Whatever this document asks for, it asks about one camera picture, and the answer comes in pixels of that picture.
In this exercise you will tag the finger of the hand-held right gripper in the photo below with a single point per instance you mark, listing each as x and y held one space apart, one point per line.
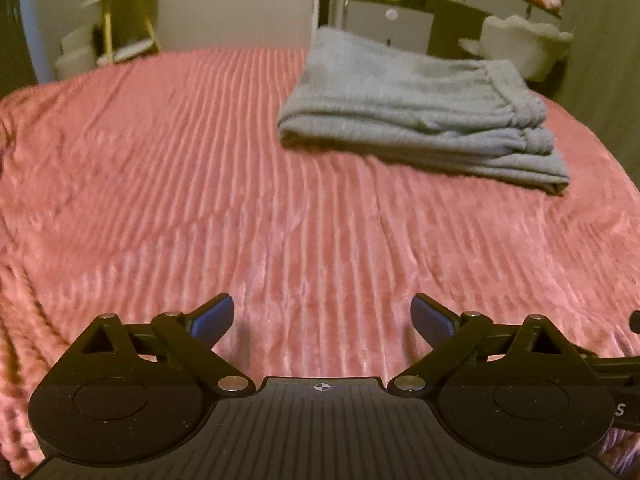
615 366
635 322

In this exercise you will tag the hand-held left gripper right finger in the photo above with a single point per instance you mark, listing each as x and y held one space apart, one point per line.
432 322

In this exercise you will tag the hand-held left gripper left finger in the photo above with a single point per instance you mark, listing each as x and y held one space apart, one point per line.
215 320

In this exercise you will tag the grey-blue fleece pants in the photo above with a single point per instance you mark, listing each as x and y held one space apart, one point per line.
400 95

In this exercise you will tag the pink ribbed blanket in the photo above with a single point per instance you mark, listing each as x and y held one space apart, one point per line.
200 185

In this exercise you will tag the grey-green curtain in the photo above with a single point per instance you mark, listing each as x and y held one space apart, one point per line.
605 60

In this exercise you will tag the white shell-shaped chair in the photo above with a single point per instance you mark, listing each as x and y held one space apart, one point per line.
520 45

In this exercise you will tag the white round ottoman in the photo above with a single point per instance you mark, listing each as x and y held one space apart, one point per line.
75 57

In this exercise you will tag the grey dresser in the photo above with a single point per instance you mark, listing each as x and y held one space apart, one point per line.
380 22

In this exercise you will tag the white door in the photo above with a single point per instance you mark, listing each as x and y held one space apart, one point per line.
316 0

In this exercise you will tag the dark door with blue edge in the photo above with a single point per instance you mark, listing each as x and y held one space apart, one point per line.
12 25

※ ※ ※

The whole of the data needs to be copied word for word, though not its pictures.

Answer space:
Whatever this document asks for, it asks about one camera picture, and the answer comes in pixels of that picture.
In this exercise you will tag the finger of the hand-held right gripper in the photo below with a single point per instance you mark, listing each as x and y held one space apart, one point per line.
615 366
635 322

In this exercise you will tag the hand-held left gripper right finger in the photo above with a single point per instance you mark, listing each as x and y held one space apart, one point per line.
432 322

In this exercise you will tag the hand-held left gripper left finger in the photo above with a single point per instance you mark, listing each as x and y held one space apart, one point per line.
215 320

In this exercise you will tag the grey-blue fleece pants in the photo above with a single point per instance you mark, listing each as x and y held one space apart, one point per line.
400 95

In this exercise you will tag the pink ribbed blanket in the photo above with a single point per instance you mark, listing each as x and y held one space apart, one point per line.
200 185

In this exercise you will tag the grey-green curtain in the photo above with a single point per instance you mark, listing each as x and y held one space apart, one point per line.
605 60

In this exercise you will tag the white shell-shaped chair in the photo above with a single point per instance you mark, listing each as x and y held one space apart, one point per line.
520 45

In this exercise you will tag the white round ottoman in the photo above with a single point per instance you mark, listing each as x and y held one space apart, one point per line.
75 57

In this exercise you will tag the grey dresser in the photo above with a single point per instance you mark, listing each as x and y held one space apart, one point per line.
380 22

In this exercise you will tag the white door in the photo above with a single point per instance you mark, listing each as x and y held one space apart, one point per line.
316 0

In this exercise you will tag the dark door with blue edge in the photo above with a single point per instance you mark, listing each as x and y held one space apart, one point per line.
12 25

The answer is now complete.